Repeat the listing exactly as given, omitting every image.
── EXERCISE DATA
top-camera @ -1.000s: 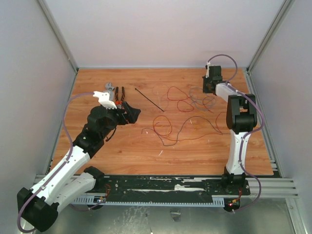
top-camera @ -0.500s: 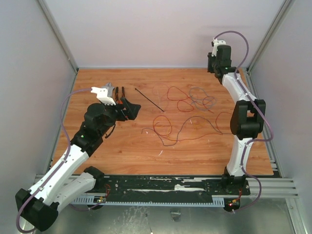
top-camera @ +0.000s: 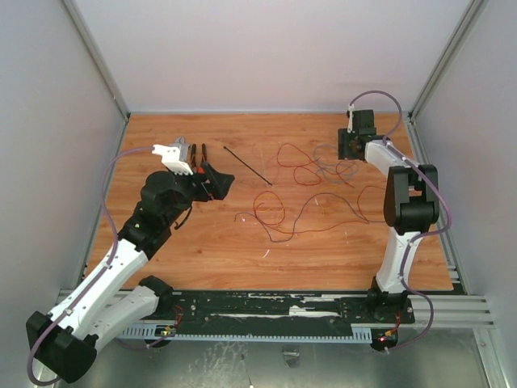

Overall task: Zip-tie the wires
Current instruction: Pick up the cable at the center of the board.

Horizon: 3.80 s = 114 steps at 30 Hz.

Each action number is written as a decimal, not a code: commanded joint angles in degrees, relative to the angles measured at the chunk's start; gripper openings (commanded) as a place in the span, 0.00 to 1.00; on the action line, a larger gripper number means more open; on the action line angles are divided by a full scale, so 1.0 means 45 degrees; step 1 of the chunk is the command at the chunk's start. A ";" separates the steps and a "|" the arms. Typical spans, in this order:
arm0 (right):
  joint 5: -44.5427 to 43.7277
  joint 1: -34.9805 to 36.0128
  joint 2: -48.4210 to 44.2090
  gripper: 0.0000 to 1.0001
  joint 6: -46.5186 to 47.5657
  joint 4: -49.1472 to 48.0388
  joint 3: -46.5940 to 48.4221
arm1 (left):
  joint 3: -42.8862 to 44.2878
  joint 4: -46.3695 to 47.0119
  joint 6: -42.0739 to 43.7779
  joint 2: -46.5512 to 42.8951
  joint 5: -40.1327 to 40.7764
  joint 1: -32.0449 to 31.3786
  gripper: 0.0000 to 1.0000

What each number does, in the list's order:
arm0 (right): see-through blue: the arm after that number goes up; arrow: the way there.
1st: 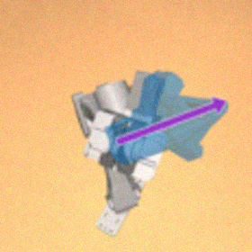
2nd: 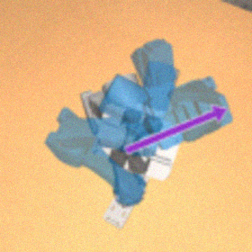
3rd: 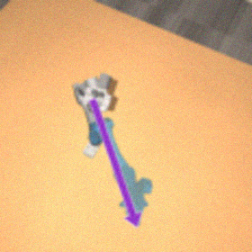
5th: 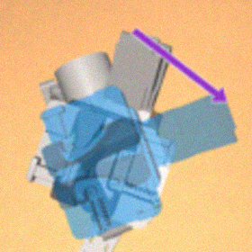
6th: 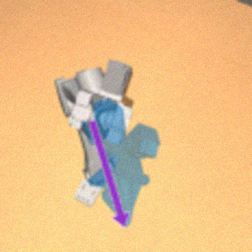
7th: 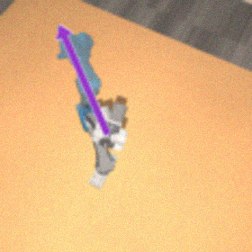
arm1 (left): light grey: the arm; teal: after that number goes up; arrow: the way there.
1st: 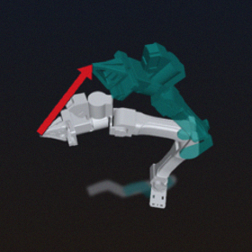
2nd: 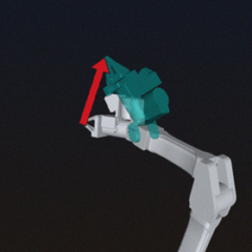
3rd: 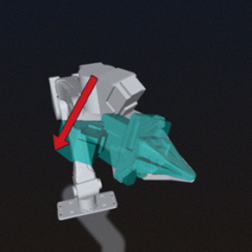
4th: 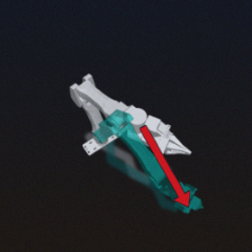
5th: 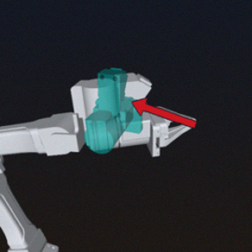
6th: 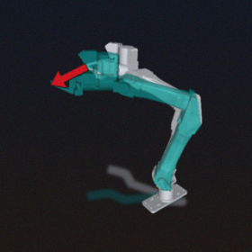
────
• **RESPONSE**:
top-camera @ -1.000s: 
top-camera @ -0.500s: 
top-camera @ +0.000s: 

Overall task: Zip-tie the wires
Current instruction: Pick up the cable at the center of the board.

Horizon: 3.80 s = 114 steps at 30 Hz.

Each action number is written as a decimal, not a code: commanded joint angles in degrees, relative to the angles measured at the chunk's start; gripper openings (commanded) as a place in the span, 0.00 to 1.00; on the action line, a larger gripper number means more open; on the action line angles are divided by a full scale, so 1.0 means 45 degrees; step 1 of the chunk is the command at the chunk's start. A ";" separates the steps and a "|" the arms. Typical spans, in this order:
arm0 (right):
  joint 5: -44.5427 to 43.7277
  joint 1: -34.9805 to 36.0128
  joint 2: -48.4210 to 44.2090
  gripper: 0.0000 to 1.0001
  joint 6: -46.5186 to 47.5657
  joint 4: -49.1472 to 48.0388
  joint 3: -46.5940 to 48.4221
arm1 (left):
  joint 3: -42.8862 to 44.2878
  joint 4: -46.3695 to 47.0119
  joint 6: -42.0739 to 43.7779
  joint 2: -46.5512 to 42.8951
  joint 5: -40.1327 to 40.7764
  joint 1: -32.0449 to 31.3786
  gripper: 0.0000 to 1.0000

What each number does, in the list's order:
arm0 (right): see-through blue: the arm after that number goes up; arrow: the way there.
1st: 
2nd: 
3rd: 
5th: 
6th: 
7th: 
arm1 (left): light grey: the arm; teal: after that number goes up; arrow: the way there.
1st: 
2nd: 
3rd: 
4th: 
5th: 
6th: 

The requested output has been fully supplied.